Название для клочка земли с одной яблоней и полудюжиной кустов, смородинных и крыжовенных, было чересчур громкое. Годился этот сад для того лишь, чтобы врыть там в землю стол с двумя лавками и по летнему времени обедать и ужинать на свежем воздухе.
На этом столе стоял сияющий медный сбитенник, чуть ли не ведерный, были расставлены миски и мисочки с угощением, кружки и сливочник, на лавках же сидели три особы в благопристойных темных платьях и платках, четвертая — в монашеском одеянии. Надо полагать, и застольная беседа была весьма благочестивой.
Мещанки, что привели Поликсену, обратились к хозяйке застолья и наперебой попросили ее покровительства для женщины, которой сам Андрей Федорович доброе слово молвил и про дом под парусом — особо изрек.
Но Настасья, худая и горбоносая женщина лет сорока, была не в духе. Даже концы платка, повязанного на голове узлом вперед, торчали сердито, словно бодливые рожки.
Встав, она оглядела Поликсену с ног до головы и заговорила сварливо:
— Да с ума вы, что ль, сбрели, ко мне девку на сносях тащить? Да она ж у меня разродится! Что я с ней делать буду? С дитем нянчиться? Вот еще выдумали — парус, парус! Ведите прочь сейчас же! И ваш Андрей Федорович мне не указ!
— Идите, идите, милые, — поддержала толстуха-гостья, раскрасневшаяся от горячего чая. — Тут не богадельня. Дом-то у нее есть?
Монахиня, коловшая посеребренными щипчиками желтоватый сахар, хотела было вступиться, да воздержалась.
— Ты, Настасья Григорьевна, Бога побойся! — сказала самая бойкая из мещанок, Митькина мать. — Видишь, девка молодая, до смерти напугана! Чаю кружку хоть не пожалей, напои ее.
И тут случилось неожиданное — у Поликсены пошла носом кровь.
Во время беременности с ней такое случалось дважды, и беда стряслась совершенно не вовремя.
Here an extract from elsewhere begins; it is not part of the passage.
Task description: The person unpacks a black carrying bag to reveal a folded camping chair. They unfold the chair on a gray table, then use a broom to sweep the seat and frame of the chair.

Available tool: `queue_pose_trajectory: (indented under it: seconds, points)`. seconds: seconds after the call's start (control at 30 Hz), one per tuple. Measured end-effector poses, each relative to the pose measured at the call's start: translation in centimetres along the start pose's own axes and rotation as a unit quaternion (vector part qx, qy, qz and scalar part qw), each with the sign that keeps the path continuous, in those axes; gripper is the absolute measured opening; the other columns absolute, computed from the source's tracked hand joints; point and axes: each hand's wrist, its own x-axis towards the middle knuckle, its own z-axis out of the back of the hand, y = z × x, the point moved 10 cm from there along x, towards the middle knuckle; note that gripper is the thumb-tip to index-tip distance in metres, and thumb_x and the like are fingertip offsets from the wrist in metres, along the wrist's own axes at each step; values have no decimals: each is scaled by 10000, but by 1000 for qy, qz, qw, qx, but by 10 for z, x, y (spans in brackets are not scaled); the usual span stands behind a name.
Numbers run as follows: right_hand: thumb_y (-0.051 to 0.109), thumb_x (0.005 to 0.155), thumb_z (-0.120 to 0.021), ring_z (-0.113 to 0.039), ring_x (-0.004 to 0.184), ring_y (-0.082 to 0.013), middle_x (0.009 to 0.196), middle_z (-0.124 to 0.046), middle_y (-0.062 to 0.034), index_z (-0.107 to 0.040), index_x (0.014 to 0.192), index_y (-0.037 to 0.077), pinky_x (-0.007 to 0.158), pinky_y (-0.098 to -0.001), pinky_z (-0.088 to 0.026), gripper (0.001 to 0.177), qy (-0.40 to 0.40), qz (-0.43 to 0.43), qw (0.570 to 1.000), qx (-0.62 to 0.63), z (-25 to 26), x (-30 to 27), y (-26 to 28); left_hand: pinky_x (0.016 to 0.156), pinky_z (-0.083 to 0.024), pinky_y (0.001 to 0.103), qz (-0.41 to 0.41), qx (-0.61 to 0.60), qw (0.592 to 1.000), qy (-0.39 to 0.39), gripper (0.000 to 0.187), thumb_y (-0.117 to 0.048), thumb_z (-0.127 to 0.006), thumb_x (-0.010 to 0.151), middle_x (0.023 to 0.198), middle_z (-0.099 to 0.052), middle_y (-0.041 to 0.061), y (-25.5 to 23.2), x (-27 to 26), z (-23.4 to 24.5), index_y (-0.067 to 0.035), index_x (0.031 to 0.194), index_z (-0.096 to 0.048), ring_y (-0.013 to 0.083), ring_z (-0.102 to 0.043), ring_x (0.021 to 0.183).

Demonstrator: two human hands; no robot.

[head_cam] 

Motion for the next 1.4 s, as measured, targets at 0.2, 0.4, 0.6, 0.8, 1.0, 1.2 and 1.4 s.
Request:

— Это еще что такое? — закричала Настасья. — Видеть кровищу не могу! Да уведите вы ее, христа ради! Пусть у кого другого полотенца пачкает!
— Грех тебе, Настасья, — укорила бойкая мещанка. — Ее к тебе Андрей Федорович послал, а ты?
— Да она ж рожать собралась! — догадалась толстуха. — Со мной так же было!
— Рожать — этого недоставало! Да что же, метлой вас из сада гнать? Сидели, беседовали душеспасительно, а тут вы с какой-то девкой брюхатой… Сил моих нет!.. К себе забирайте!
— Да не доведем же!..
— А мое какое дело?!
На крыльце, что выходило в сад, появился хозяин дома. Был он в расстегнутом зеленом камзоле поверх грязной рубахи с закатанными рукавами, в штанах чуть за колено и турецких парчовых остроносых туфлях на босу ногу. Толстухины слова он услышал, и выводы сделал быстро.
— Так, — молвил он угрюмо. — Лопнуло мое терпение.
Подойдя к столу, он сгреб край скатерти в горсть, дернул — и все полетело на траву, толстуха еле увернулась от горячего сбитенника.